- **Exercise objective**: Print, in exact form, the lines below from the one containing "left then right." through the one containing "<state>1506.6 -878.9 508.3", and omit all others.
[Dataset section]
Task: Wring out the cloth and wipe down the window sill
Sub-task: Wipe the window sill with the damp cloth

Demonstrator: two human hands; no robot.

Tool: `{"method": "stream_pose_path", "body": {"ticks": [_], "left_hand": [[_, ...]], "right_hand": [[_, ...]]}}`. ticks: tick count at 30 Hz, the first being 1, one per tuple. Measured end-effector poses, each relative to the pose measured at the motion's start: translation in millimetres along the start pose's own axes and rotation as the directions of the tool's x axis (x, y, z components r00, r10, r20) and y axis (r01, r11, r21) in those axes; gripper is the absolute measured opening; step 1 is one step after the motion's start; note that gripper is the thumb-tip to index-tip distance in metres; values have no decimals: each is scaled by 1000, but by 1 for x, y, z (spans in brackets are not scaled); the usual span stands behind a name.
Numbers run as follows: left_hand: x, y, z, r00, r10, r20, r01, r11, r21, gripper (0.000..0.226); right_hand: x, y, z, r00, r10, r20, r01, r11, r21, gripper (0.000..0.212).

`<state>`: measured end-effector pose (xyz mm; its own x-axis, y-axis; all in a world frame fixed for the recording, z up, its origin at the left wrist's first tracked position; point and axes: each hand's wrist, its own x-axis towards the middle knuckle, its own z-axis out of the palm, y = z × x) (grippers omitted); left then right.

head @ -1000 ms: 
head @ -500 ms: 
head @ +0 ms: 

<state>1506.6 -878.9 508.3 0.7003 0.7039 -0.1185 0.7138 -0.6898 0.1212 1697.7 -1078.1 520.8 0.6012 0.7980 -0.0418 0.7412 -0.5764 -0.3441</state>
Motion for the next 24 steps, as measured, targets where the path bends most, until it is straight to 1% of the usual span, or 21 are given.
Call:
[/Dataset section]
- **Task result**:
`<state>`: measured end-effector pose (xyz mm; its own x-axis, y-axis; all in a world frame fixed for the recording, z up, its origin at the left wrist's first tracked position; point and axes: each hand's wrist, its own x-axis towards the middle knuckle, its own z-axis out of the palm, y = z × x) (grippers omitted); left then right.

head @ -1000 ms: 
head @ -500 ms: 
head @ +0 ms: 

<state>1506.6 -878.9 508.3 0.7003 0.7039 -0.1185 0.7138 -0.6898 0.1212 1697.7 -1078.1 520.8 0.6012 0.7980 -0.0418 0.7412 -0.5764 -0.3441</state>

This answer is complete as it stands.